Council Briefs 

Rainbow gains ground

Council is making good on one of its major promises for this term in office.

Employee housing, specifically the Rainbow development, is becoming a reality.

A special council meeting is scheduled for Monday, April 24 at 6:30 p.m. to address the Rainbow rezoning application.

Council is expected to give first and second readings to the proposal, the first major step in a rezoning application, at that time.

The development will see more than 300 units of employee housing in a wide variety of shapes and sizes on the site between Alpine Meadows and Emerald Estates. There will also be a component of market housing as well as a commercial core and a gas station on site. That’s good news for the 500 employees on the Whistler Housing Authority’s waitlist.

Doubts that the project would ever move ahead surfaced earlier this year when the developer and the municipality struggled to come up with a plan suitable to both sides.

The special meeting will be held at MY Millennium Place and members of the public can attend.

Province mum on village business plan

Mayor Ken Melamed has written a letter to Premier Gordon Campbell demanding action on the athletes village business plan.

"I sent a letter to the premier this morning (Wednesday April 19) which is our final position," said Melamed at the Chamber luncheon.

"The time for negotiation is over. It is time for the province to say yes. We can’t wait anymore."

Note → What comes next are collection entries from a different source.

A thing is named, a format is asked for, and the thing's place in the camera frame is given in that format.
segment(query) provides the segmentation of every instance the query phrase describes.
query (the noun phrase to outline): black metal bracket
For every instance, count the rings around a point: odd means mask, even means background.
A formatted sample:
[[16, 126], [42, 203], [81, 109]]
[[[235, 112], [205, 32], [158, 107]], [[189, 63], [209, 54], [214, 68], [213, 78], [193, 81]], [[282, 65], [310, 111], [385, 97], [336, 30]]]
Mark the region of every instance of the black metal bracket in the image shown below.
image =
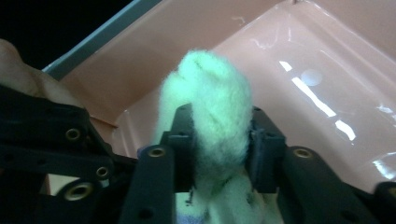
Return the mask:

Though he set the end of May as a deadline for provincial approval of the athletes village business plan, Melamed had been hoping for the nod of approval by mid-April.

He has yet to hear a word from the province since his meeting with the premier in Victoria at the end of March.

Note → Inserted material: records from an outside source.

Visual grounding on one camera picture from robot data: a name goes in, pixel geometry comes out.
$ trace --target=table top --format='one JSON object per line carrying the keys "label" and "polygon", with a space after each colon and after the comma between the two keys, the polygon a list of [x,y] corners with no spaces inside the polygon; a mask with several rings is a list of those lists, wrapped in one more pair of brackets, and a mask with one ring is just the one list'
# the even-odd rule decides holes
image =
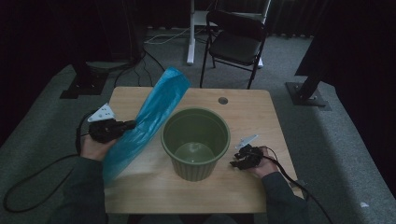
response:
{"label": "table top", "polygon": [[[148,87],[117,87],[109,102],[117,120],[135,119],[151,90]],[[227,98],[228,103],[220,104],[220,97]],[[161,144],[160,129],[130,165],[106,186],[108,213],[265,212],[265,192],[260,179],[229,163],[233,161],[240,139],[253,134],[259,137],[251,145],[273,149],[289,176],[297,179],[268,91],[190,88],[174,112],[189,106],[215,111],[230,128],[230,147],[210,177],[198,182],[179,177]],[[293,191],[303,196],[299,189]]]}

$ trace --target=blue plastic bag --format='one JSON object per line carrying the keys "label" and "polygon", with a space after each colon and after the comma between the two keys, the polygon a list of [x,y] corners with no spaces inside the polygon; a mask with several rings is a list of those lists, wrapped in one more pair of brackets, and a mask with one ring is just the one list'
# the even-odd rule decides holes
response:
{"label": "blue plastic bag", "polygon": [[136,127],[124,133],[108,151],[103,176],[108,184],[144,149],[154,134],[169,118],[190,86],[184,75],[169,67],[148,95],[135,119]]}

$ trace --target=chair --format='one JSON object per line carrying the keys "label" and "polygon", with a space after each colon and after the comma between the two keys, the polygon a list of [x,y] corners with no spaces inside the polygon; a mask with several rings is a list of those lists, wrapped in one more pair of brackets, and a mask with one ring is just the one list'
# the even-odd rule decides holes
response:
{"label": "chair", "polygon": [[[219,34],[211,29],[210,24],[219,28]],[[206,15],[206,30],[208,38],[205,45],[204,64],[202,66],[200,88],[204,82],[207,53],[215,62],[225,63],[251,72],[247,89],[256,76],[258,63],[262,55],[267,31],[261,21],[250,17],[220,10],[209,11]]]}

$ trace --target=hand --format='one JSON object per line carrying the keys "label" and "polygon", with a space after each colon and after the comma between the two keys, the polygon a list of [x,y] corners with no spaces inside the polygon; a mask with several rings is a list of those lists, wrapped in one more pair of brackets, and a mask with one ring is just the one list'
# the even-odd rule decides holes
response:
{"label": "hand", "polygon": [[[260,147],[260,149],[262,150],[262,153],[264,154],[264,156],[266,157],[270,157],[268,155],[268,149],[267,147]],[[256,167],[253,168],[249,168],[247,169],[247,171],[256,174],[259,178],[263,178],[266,175],[269,175],[273,172],[278,172],[277,170],[277,166],[271,162],[268,159],[262,158],[262,160],[260,161],[260,164]]]}
{"label": "hand", "polygon": [[89,134],[85,135],[84,143],[81,148],[81,157],[88,158],[95,161],[102,161],[105,158],[108,150],[117,142],[113,139],[108,143],[99,143],[91,138]]}

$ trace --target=plastic bucket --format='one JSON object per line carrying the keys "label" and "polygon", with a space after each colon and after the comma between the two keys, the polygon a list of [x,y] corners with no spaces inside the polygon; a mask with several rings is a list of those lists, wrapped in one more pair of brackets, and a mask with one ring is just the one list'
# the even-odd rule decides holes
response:
{"label": "plastic bucket", "polygon": [[230,130],[215,112],[191,107],[172,115],[163,126],[163,148],[175,172],[183,179],[199,181],[212,173],[230,145]]}

But he said Tuesday night that Jim Godfrey, the municipality’s Olympic point man, has been in negotiations with the premier’s top staff since then.

When asked why he thinks the province hasn’t come to the table yet with an answer, despite knowing Whistler’s strict timeframe, Melamed said:

"All we can imagine is that this is really, really, challenging for the province."

But the decision day is drawing near.

Melamed said they must have an answer by early to mid-May in order to get in the ground by the beginning of June.

"We can’t wait forever," he said. "We’re giving the province as much time as we can."

When asked if that timeline will give council enough time for proper consultation with the community, which has yet to see the details of the athletes village business plan, the mayor reiterated his commitment to full public consultation.

The details of the business plan are wrapped up in closed-door negotiations right now. What is known is that Whistler does not have enough money to build the village. It is hoped the province can help out.

Tourism Whistler’s busking bylaw rejected

Council will not relax its bylaws to allow busking in the village.

Mayor Ken Melamed announced the decision Tuesday night, two weeks after Tourism Whistler brought forth the proposal.

There were a number of different reasons for council’s rejection, said the mayor, including concerns about the quality and the viability of the acts performing in town.

Tourism Whistler had been hoping for a bylaw to allow busking in order to save funds which would otherwise go to pay street performers. Paid street entertainers have been a regular feature in the village during the summer for nearly 20 years.

Tourism Whistler had asked council to consider a trial busking period this summer and said they would take on the responsibility of managing the talent.

Council will have discussions with Tourism Whistler now on what some of the options are for performers in the village.